By Yu Fenghui (Global Times)

08:27, July 13, 2012

A recent recovery in China's residential property market has reignited worries for many that the country's housing bubble is still expanding. However, compared to the residential property market, the commercial real estate market presents a far greater risk to the nation's economy and urgently calls for the attention of regulators.

After the government introduced restrictions on home purchases in many of China's urban centers, the commercial property market experienced a sudden surge in transaction volume. According to the National Bureau of Statistics, investment in office buildings and retail properties grew by 43.4 percent and 34.2 percent year-on-year respectively in the first quarter of 2012, outpacing the 19 percent growth in investment in residential property seen during the same period.

For the country's largest property developers, the commercial property market, which has evaded many of the restrictions imposed on residential housing, is just another place to speculate.

Currently, the average rental yield in the commercial real estate market is about 3 percent, much lower than the 6 percent interest most developers are paying on the loans to build up these properties.

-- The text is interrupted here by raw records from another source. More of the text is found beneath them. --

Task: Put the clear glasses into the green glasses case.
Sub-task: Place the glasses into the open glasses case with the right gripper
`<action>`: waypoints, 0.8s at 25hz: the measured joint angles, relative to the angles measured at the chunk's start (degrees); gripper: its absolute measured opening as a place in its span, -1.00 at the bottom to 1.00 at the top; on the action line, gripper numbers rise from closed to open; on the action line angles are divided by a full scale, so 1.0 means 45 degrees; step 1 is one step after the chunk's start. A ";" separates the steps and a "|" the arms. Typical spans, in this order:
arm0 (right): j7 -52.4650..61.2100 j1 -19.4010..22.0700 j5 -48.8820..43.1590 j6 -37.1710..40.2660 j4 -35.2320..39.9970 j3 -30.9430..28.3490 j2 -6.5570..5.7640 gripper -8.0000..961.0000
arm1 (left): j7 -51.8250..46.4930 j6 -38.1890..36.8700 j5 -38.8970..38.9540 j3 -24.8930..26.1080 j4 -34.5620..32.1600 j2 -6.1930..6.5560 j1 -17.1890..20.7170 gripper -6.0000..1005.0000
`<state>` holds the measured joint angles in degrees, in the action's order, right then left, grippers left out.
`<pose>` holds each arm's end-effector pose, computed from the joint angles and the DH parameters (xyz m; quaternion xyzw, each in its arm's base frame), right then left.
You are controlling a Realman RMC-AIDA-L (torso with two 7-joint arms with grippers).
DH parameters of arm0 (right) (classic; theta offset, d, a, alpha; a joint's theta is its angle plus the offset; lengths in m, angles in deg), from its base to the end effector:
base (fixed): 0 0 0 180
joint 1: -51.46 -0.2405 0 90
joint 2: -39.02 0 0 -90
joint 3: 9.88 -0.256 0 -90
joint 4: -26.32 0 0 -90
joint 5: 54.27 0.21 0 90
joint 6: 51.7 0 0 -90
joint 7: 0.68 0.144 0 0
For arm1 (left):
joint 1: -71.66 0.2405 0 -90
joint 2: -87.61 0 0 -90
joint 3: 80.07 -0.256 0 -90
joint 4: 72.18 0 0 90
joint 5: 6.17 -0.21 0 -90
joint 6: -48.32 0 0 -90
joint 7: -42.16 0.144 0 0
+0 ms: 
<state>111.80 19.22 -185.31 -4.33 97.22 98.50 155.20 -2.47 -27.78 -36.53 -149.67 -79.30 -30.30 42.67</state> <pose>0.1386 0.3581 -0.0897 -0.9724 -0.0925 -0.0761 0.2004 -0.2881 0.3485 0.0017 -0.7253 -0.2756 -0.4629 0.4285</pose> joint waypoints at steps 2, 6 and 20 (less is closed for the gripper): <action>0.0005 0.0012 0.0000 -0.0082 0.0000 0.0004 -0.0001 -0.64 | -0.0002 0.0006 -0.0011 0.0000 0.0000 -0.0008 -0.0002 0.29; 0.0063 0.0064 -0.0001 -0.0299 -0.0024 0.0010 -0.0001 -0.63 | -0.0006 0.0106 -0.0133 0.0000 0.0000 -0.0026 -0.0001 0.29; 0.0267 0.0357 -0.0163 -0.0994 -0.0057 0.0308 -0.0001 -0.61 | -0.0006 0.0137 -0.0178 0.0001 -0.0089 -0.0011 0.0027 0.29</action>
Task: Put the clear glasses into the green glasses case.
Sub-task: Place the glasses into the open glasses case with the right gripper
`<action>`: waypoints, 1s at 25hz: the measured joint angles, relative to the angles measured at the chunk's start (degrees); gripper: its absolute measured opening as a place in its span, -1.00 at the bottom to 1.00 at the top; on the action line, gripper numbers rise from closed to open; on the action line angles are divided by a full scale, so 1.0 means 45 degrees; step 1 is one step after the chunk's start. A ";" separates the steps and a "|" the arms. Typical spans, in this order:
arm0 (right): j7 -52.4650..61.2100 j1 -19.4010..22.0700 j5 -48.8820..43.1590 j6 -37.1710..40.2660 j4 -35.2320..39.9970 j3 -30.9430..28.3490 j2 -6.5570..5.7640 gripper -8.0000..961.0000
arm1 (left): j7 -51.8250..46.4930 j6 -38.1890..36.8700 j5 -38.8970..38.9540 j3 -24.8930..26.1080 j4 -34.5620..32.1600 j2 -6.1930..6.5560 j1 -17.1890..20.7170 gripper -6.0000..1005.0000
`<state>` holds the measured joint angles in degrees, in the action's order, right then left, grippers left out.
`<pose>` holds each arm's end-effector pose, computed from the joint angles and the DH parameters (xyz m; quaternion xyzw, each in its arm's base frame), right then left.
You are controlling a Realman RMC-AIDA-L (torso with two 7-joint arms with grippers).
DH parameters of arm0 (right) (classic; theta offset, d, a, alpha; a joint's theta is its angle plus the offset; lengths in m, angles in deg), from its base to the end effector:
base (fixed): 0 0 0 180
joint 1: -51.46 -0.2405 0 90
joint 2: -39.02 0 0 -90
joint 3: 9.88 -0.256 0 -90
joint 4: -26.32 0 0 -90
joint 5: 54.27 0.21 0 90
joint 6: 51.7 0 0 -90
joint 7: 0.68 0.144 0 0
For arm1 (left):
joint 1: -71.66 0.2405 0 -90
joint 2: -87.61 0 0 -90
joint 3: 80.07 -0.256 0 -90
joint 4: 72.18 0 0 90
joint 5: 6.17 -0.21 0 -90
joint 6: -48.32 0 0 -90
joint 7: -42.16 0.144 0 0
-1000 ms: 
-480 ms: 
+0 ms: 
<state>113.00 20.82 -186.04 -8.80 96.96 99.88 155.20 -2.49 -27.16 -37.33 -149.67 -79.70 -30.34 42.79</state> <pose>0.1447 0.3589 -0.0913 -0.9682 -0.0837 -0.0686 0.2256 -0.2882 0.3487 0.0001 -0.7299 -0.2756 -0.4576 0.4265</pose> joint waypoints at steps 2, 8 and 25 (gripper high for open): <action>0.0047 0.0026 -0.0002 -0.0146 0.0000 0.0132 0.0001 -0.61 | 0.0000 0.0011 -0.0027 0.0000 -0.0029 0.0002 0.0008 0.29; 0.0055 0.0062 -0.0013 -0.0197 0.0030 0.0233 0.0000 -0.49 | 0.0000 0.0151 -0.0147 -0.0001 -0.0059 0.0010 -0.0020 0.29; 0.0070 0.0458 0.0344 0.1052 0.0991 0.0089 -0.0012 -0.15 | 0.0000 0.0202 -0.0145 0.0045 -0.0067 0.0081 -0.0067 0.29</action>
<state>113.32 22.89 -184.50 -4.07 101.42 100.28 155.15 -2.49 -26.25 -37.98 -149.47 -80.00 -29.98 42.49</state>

Also, with China's economic growth stalling, rents for commercial spaces will probably remain weak in the coming future. But rather than making money on commercial properties now though, it is clear that developers are most likely buying low with the hopes of selling, or renting, high later on.

This kind of speculative behavior has already driven up prices in the market for commercial space. In June, a Shanghai-based investment firm bought a commercial property in the city's suburbs for 175 million yuan ($27 million), 435.5 percent more than the property's starting bid.

The runaway growth now seen in the commercial property sector actually presents more of a danger to the country than the expansion previously witnessed in the residential market. Home prices, which are highest in first-tier cities, are basically supported by an enormous and steadily growing demand. In the process of urbanization, more people are moving to cities and as Chinese people get richer, they want to live in better homes. It is their need, in large part, that props up demand for residential space and makes the housing market less likely to collapse.

Demand in the commercial market, on the other hand, is largely influenced by the country's economic growth. When the economy is weak, companies no longer have as much need to rent space for business and rents will fall accordingly.

Once the bubble in the commercial sector bursts, and it eventually will, the credit real estate companies drew to develop these properties will turn into bad loans and damage the country's banking system.

The government needs to strengthen its supervision in the commercial property market and issue policies to curb irrational investment. For example, it should lift risk weighting on loans for commercial property development to discourage banks away from financing such projects.